The survey includes the salaries of top executives at what we like to call the “alphabet soups”: AAEP, AHC, AQHA, RCI, BCL, CTBA, FTBOA, HBPA (national and some affiliates); Jockeys' Guild, KTA/KTOB, NTRA, NYTB, THA (national and some affiliates), The Jockey Club, TOBA, TOC, and TRA. The aggregate compensation paid to 30 executives at these different organizations totals $7,272,614.
The most recent Form 990s are used (easily obtainable from GuideStar.org), with the majority of salaries representing the 2011 tax year. Missing are two major horsemen's groups, the Florida Horsemen's Benevolent and Protective Association and the Maryland Thoroughbred Horsemen's Association, which apparently do not file Form 990s.

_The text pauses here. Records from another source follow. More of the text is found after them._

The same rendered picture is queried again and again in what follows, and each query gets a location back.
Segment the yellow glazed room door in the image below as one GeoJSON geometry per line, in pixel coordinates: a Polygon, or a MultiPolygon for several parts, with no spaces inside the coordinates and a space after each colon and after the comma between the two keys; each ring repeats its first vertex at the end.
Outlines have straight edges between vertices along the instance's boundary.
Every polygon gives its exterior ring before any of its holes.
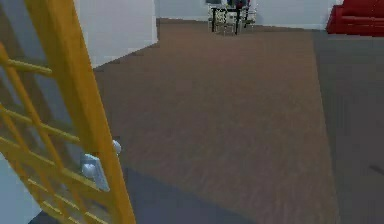
{"type": "Polygon", "coordinates": [[[59,224],[136,224],[73,0],[0,0],[0,154],[59,224]],[[81,174],[101,159],[110,191],[81,174]]]}

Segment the silver round door knob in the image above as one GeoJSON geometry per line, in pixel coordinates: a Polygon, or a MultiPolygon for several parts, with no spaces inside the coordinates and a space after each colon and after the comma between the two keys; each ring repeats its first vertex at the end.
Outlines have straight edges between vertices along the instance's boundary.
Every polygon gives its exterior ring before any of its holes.
{"type": "Polygon", "coordinates": [[[107,175],[101,159],[90,153],[82,151],[79,156],[81,174],[92,180],[96,187],[104,192],[110,191],[107,175]]]}

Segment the black table with chairs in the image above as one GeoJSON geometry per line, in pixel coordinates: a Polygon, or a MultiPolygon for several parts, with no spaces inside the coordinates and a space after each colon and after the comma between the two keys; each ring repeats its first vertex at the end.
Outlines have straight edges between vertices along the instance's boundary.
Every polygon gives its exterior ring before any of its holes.
{"type": "Polygon", "coordinates": [[[207,25],[211,32],[230,27],[237,35],[242,28],[256,24],[257,6],[251,0],[207,0],[207,25]]]}

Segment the red sofa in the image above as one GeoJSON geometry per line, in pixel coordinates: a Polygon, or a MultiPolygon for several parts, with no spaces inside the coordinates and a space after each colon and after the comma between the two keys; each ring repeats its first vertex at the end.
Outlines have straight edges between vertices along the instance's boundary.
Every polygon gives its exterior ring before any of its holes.
{"type": "Polygon", "coordinates": [[[343,0],[332,7],[326,31],[384,37],[384,0],[343,0]]]}

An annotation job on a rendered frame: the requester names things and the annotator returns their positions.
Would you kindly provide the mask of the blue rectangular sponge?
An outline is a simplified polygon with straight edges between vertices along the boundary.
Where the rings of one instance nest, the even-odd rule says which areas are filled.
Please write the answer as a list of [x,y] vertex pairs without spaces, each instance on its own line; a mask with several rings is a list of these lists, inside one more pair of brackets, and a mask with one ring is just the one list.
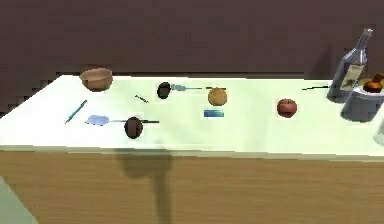
[[223,111],[220,111],[220,110],[205,110],[203,112],[203,115],[205,117],[211,117],[211,118],[218,118],[218,117],[223,117],[224,116],[224,112]]

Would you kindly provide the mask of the grey-blue spoon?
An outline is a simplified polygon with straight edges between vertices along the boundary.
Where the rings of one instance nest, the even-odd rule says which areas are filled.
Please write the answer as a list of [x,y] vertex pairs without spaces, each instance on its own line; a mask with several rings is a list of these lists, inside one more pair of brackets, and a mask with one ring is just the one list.
[[171,84],[171,90],[186,91],[186,90],[201,90],[202,87],[186,87],[184,85]]

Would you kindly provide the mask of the small black egg-shaped lump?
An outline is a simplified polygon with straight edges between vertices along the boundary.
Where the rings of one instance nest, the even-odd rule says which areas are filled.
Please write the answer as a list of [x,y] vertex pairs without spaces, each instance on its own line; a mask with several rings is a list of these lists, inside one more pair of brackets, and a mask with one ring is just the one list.
[[162,82],[157,88],[157,96],[160,99],[167,99],[171,91],[171,85],[168,82]]

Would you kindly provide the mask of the dark brown egg-shaped lump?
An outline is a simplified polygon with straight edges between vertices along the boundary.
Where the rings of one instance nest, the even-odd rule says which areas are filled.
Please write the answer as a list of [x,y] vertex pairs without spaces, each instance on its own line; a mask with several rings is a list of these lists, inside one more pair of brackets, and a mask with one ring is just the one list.
[[143,131],[143,124],[137,117],[130,117],[124,124],[124,130],[130,139],[136,139]]

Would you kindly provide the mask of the wooden counter with pale top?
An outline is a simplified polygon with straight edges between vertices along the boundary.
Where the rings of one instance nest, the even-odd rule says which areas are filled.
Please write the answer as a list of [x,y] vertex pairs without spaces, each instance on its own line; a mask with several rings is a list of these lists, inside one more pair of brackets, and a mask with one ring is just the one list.
[[167,100],[157,84],[118,77],[92,93],[62,76],[0,118],[0,177],[38,224],[384,224],[379,122],[346,121],[327,89],[301,90],[326,81],[223,79],[219,118],[203,115],[210,80],[183,78],[203,89]]

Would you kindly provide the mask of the red apple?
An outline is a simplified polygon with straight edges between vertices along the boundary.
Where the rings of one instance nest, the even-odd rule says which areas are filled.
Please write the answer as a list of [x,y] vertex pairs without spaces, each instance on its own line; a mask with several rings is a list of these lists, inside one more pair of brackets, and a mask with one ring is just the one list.
[[276,108],[278,114],[285,118],[291,118],[297,112],[297,104],[292,99],[281,99]]

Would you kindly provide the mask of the brown bowl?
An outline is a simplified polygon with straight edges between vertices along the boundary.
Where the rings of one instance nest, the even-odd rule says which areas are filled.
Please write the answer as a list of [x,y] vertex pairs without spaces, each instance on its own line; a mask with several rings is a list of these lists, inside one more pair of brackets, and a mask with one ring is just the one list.
[[107,68],[86,70],[80,74],[80,80],[85,88],[92,92],[108,90],[113,82],[112,71]]

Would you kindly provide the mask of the teal pencil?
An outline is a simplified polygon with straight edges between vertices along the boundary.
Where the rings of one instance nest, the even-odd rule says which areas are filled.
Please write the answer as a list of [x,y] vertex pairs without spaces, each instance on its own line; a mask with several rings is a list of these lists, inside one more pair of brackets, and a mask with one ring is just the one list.
[[65,124],[69,123],[75,116],[76,114],[86,105],[88,100],[84,100],[71,114],[70,116],[66,119]]

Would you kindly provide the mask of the grey glass bottle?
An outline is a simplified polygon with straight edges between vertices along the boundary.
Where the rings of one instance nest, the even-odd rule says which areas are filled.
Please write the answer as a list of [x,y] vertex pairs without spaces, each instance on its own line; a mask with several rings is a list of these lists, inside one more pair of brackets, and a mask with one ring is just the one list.
[[344,103],[367,65],[366,48],[373,29],[365,29],[352,48],[340,61],[327,93],[327,99],[334,103]]

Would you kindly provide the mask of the orange-brown round fruit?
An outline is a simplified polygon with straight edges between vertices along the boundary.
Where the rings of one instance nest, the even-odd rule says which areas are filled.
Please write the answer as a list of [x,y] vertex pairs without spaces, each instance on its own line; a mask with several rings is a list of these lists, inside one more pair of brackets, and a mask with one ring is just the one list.
[[383,89],[383,85],[381,81],[384,79],[384,75],[381,73],[377,73],[373,76],[373,78],[364,83],[363,89],[369,93],[380,93]]

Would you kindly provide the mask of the clear glass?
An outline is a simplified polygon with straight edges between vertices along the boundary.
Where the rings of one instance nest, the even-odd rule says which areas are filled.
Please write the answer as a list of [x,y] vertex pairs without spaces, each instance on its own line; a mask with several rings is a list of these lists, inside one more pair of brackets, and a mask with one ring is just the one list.
[[384,119],[382,120],[373,139],[377,144],[384,146]]

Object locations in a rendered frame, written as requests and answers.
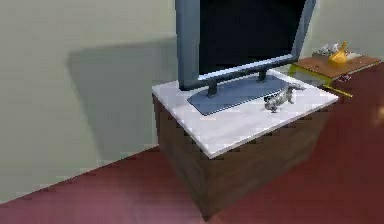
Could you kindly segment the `grey dog figurine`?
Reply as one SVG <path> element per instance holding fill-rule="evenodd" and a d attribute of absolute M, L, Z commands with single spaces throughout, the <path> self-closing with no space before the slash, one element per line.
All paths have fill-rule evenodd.
<path fill-rule="evenodd" d="M 290 104 L 293 104 L 293 91 L 294 90 L 305 90 L 305 87 L 293 83 L 286 87 L 284 87 L 280 92 L 266 96 L 264 98 L 264 107 L 267 110 L 270 110 L 272 113 L 276 113 L 279 106 L 284 104 L 285 102 L 289 102 Z"/>

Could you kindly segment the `white crumpled object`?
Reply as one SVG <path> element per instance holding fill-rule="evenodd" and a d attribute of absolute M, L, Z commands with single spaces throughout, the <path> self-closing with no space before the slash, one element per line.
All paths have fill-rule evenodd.
<path fill-rule="evenodd" d="M 334 53 L 336 53 L 339 50 L 339 44 L 325 44 L 324 46 L 320 47 L 319 49 L 315 50 L 313 52 L 313 55 L 320 55 L 320 56 L 330 56 Z"/>

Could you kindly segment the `brown cabinet with white top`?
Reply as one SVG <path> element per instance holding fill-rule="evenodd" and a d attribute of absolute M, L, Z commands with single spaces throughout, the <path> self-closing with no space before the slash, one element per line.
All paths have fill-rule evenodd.
<path fill-rule="evenodd" d="M 306 160 L 338 97 L 296 78 L 304 89 L 276 113 L 262 99 L 204 116 L 176 81 L 152 88 L 158 144 L 204 220 Z"/>

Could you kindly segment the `yellow figurine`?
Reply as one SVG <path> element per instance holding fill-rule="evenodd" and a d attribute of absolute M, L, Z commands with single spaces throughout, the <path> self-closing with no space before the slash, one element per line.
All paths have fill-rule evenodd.
<path fill-rule="evenodd" d="M 347 42 L 344 41 L 341 45 L 334 44 L 331 48 L 332 54 L 328 57 L 330 63 L 344 64 L 347 62 Z"/>

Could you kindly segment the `grey flat television set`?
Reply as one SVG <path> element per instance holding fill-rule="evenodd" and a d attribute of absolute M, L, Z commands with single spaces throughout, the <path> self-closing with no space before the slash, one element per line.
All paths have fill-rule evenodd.
<path fill-rule="evenodd" d="M 296 62 L 317 0 L 174 0 L 178 82 L 202 115 L 273 95 Z"/>

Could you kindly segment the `brown side table yellow frame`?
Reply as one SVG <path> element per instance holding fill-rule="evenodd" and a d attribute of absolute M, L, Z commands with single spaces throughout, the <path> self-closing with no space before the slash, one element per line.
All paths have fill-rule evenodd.
<path fill-rule="evenodd" d="M 332 62 L 326 56 L 307 57 L 293 63 L 288 70 L 288 75 L 293 77 L 297 71 L 302 72 L 323 80 L 322 86 L 324 88 L 352 97 L 352 94 L 332 87 L 332 83 L 336 80 L 344 81 L 348 75 L 380 63 L 380 59 L 364 55 L 357 55 L 352 58 L 348 55 L 346 60 L 341 63 Z"/>

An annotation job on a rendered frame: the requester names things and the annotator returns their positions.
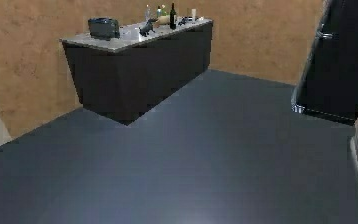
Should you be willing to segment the black fridge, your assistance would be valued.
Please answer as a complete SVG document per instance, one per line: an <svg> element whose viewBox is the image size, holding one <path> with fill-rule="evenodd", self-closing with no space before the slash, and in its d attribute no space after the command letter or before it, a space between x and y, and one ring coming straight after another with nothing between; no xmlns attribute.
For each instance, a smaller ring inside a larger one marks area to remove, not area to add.
<svg viewBox="0 0 358 224"><path fill-rule="evenodd" d="M358 0L327 0L292 97L294 112L352 126L358 118Z"/></svg>

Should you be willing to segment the small dark figurine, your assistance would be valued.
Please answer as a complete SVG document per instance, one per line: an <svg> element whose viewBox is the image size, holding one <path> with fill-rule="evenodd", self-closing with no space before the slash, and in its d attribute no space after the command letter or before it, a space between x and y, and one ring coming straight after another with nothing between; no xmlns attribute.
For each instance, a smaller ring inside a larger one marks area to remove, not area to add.
<svg viewBox="0 0 358 224"><path fill-rule="evenodd" d="M150 31L154 31L153 21L148 21L142 28L139 29L139 33L146 37Z"/></svg>

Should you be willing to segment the dark wine bottle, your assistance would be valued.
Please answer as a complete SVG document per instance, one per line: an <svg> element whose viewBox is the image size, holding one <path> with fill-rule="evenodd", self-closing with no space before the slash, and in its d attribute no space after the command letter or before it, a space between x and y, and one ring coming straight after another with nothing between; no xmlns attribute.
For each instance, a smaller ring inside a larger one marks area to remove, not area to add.
<svg viewBox="0 0 358 224"><path fill-rule="evenodd" d="M172 30L176 29L176 11L175 11L175 3L174 2L171 4L169 26L170 26L170 29L172 29Z"/></svg>

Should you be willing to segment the dark cabinet with grey worktop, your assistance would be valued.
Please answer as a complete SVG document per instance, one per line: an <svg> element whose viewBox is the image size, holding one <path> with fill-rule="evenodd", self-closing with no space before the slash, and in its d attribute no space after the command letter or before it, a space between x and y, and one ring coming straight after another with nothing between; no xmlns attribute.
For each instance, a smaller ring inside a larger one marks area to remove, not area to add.
<svg viewBox="0 0 358 224"><path fill-rule="evenodd" d="M120 28L120 38L62 38L79 102L119 123L134 122L208 69L213 25L199 19L143 36L132 24Z"/></svg>

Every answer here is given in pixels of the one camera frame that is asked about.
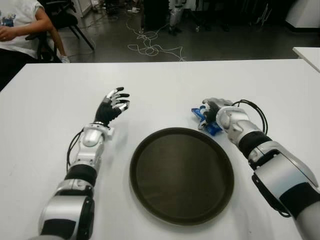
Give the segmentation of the left robot hand black silver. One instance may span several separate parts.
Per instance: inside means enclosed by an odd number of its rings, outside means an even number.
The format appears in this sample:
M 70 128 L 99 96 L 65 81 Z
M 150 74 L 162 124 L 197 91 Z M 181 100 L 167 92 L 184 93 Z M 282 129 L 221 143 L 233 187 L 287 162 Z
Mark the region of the left robot hand black silver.
M 124 87 L 117 87 L 111 90 L 101 101 L 97 108 L 94 123 L 108 126 L 121 113 L 129 109 L 129 94 L 123 93 Z

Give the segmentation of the right robot hand black silver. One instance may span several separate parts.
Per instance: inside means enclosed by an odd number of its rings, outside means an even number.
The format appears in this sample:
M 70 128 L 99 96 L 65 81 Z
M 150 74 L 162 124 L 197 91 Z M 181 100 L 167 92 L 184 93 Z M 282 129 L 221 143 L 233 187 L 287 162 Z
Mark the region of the right robot hand black silver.
M 233 104 L 232 101 L 223 98 L 206 98 L 202 101 L 204 108 L 202 109 L 202 119 L 199 123 L 199 129 L 204 129 L 208 125 L 216 122 L 216 116 L 218 111 L 223 107 L 228 107 Z

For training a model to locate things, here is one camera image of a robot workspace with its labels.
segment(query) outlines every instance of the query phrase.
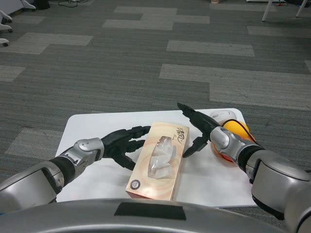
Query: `black cable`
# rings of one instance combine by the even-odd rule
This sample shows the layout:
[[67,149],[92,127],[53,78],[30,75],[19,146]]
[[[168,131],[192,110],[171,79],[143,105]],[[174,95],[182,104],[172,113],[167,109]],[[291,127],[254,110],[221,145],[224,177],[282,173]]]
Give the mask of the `black cable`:
[[262,146],[261,144],[259,144],[259,143],[256,141],[256,139],[248,132],[248,130],[247,130],[238,120],[235,120],[235,119],[226,120],[226,121],[222,124],[222,126],[224,126],[226,123],[228,123],[228,122],[230,122],[230,121],[235,121],[235,122],[237,122],[237,123],[245,130],[245,132],[247,133],[247,135],[248,135],[258,146],[260,146],[260,147],[263,148],[263,146]]
[[[58,1],[58,5],[59,6],[65,6],[65,7],[68,7],[68,8],[73,8],[73,7],[77,7],[78,3],[84,3],[84,2],[87,2],[87,1],[89,1],[89,0],[60,0],[60,1]],[[71,5],[71,6],[62,4],[62,3],[65,3],[65,2],[67,2],[69,4],[71,4],[71,3],[76,3],[76,4],[75,5]]]

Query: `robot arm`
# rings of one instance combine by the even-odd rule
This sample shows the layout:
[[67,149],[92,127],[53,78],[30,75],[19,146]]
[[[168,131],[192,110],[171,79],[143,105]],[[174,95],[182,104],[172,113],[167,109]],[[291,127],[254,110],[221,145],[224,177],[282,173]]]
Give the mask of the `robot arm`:
[[149,129],[150,126],[138,126],[112,132],[102,139],[79,140],[59,156],[7,179],[0,184],[0,214],[55,202],[63,187],[102,158],[112,158],[133,170],[135,163],[125,153],[142,147],[144,140],[130,140],[145,135]]
[[[212,118],[182,104],[178,107],[219,153],[229,156],[247,174],[253,184],[253,200],[261,209],[280,220],[285,219],[291,232],[310,232],[311,182],[308,173],[281,155],[221,127]],[[202,149],[207,141],[202,143],[195,139],[193,144],[190,154],[196,148]]]

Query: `round logo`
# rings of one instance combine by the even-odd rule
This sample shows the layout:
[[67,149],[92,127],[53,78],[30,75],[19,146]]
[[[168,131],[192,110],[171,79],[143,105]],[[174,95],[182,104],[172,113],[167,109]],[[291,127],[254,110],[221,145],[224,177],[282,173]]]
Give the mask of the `round logo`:
[[139,189],[139,187],[140,187],[140,181],[139,180],[133,180],[131,182],[131,189],[136,190],[136,189]]

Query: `white chair leg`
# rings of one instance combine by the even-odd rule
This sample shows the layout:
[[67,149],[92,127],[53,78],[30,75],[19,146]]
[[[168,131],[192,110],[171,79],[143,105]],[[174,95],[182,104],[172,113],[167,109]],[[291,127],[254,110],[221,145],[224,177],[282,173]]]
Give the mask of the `white chair leg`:
[[13,32],[12,28],[9,25],[4,25],[0,23],[0,31],[8,30],[10,33]]
[[8,16],[5,12],[0,11],[0,15],[2,15],[4,19],[8,20],[9,23],[12,23],[12,18]]
[[26,0],[21,0],[21,3],[23,3],[24,8],[35,10],[35,6],[34,6],[34,5],[31,5],[31,4],[28,3]]
[[298,10],[298,12],[297,12],[296,17],[299,17],[299,14],[300,14],[300,12],[302,11],[302,9],[305,7],[307,1],[308,1],[308,0],[304,0],[304,1],[302,2],[301,6],[300,6],[300,8],[299,8],[299,10]]
[[9,43],[9,41],[7,39],[0,38],[0,44],[2,44],[3,46],[7,47],[8,43]]
[[269,12],[269,10],[270,10],[270,7],[271,7],[272,2],[273,2],[273,0],[269,0],[268,5],[267,5],[267,7],[266,7],[266,10],[265,10],[265,12],[264,12],[264,14],[263,14],[263,17],[262,17],[262,20],[261,20],[262,22],[266,21],[266,18],[267,18],[267,16],[268,16],[268,12]]

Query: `black panel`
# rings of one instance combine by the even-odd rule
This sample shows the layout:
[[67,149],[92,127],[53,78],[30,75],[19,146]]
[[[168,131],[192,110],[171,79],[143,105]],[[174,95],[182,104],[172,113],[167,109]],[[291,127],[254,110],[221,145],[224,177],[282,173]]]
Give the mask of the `black panel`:
[[122,202],[115,216],[155,217],[174,220],[186,220],[182,206]]
[[252,196],[252,197],[253,197],[253,200],[256,203],[256,205],[259,206],[261,209],[263,209],[264,211],[274,215],[274,217],[276,217],[278,220],[284,220],[284,214],[283,213],[265,205],[264,203],[262,203],[260,200],[258,200],[254,196]]
[[50,162],[54,163],[64,175],[64,186],[73,181],[75,176],[75,169],[72,162],[65,157],[55,157],[50,160]]
[[247,161],[258,150],[264,150],[264,148],[257,146],[257,145],[249,146],[243,149],[241,153],[239,154],[238,165],[244,172],[246,172]]

Some annual compensation for new or departing executives are pro-rated estimates. We have also included total revenue as reported for each organization.
Some of the decline in aggregate salary resulted from departing executives Greg Avioli of Breeders' Cup and Alan Marzelli of The Jockey Club, who represented the two highest-paid individuals in our previous survey.
But as revenues to many of these organizations have declined (one noteworthy example is the Thoroughbred Owners and Breeders Association, whose reported total revenue fell from $1,422,842 in 2009 to $910,193 in 2010), so have annual salary increases and bonuses.
Still, we have to wonder: Are all these organizations truly necessary? Consolidation has penetrated the private sector, but it has been rare in the non-profit world.